González David Andrés, Gonzales Mitzi M, Jennette Kyle J, Soble Jason R, Fongang Bernard
Department of Neurology University of Texas Health Science Center at San Antonio San Antonio Texas USA.
Glenn Biggs Institute for Alzheimer's and Neurodegenerative Diseases University of Texas Health Science Center at San Antonio San Antonio Texas USA.
Alzheimers Dement (Amst). 2021 Dec 8;13(1):e12250. doi: 10.1002/dad2.12250. eCollection 2021.
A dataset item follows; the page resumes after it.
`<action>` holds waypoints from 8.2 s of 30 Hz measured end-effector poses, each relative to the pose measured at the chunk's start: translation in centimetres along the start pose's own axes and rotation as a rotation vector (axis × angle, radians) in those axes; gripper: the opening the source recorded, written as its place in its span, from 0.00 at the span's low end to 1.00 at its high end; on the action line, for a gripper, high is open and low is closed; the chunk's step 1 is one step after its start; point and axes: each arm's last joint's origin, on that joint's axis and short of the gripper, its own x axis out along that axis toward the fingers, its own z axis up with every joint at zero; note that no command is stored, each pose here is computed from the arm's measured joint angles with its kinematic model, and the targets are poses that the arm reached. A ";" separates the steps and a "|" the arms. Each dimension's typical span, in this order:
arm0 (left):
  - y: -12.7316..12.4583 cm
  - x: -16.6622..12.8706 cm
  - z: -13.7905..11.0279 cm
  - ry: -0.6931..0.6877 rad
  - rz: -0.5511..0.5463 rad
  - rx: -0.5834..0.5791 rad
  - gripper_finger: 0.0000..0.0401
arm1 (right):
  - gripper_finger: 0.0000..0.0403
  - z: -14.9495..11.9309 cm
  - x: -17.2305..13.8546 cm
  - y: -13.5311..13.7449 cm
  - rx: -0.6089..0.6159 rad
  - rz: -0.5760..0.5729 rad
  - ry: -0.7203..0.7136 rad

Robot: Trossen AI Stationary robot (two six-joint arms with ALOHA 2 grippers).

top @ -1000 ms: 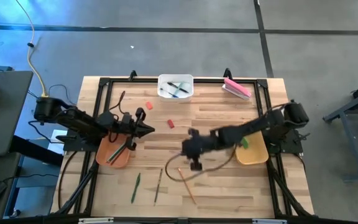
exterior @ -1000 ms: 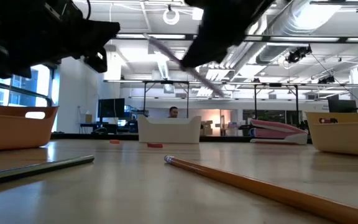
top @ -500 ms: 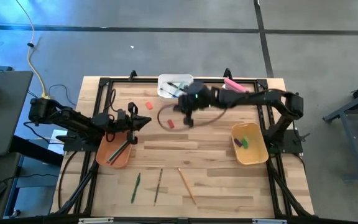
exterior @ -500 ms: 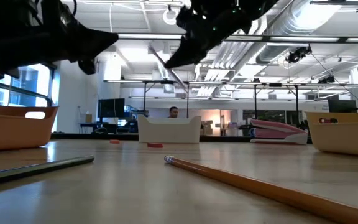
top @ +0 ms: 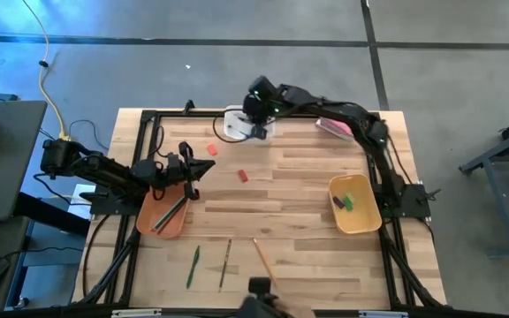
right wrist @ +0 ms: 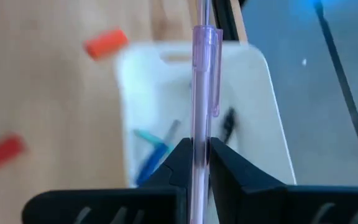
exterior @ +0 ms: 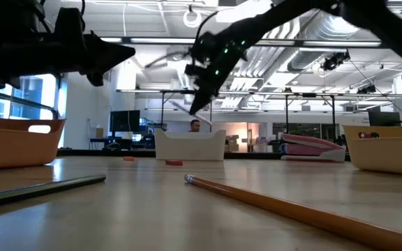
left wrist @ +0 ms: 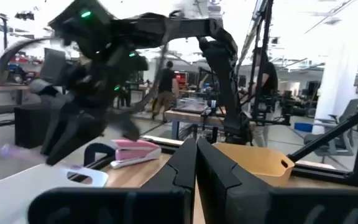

Cognitive screening measures often lack sensitivity and are hampered by inequities across ethnoracial groups. A multitrait multimethod (MTMM) classification may attenuate these shortcomings.
A sample of 7227 participants across the diagnostic spectrum were selected from the National Alzheimer's Coordinating Center cohort. Random forest ensemble methods were used to predict diagnosis across the sample and within Black American (= 1025) and non-Hispanic White groups (= 5263) based on: (1) a demographically corrected Montreal Cognitive Assessment (MoCA), (2) MoCA and Functional Assessment Questionnaire (FAQ), (3) MoCA and FAQ with demographic correction.
The MTMM approach with demographic correction had the highest diagnostic accuracy for the cognitively unimpaired (area under curve [AUC] [95% confidence interval (CI)]): 0.906 [0.892, 0.920]) and mild cognitive impairment (AUC: 0.835 [0.810, 0.860]) groups and reduced racial disparities.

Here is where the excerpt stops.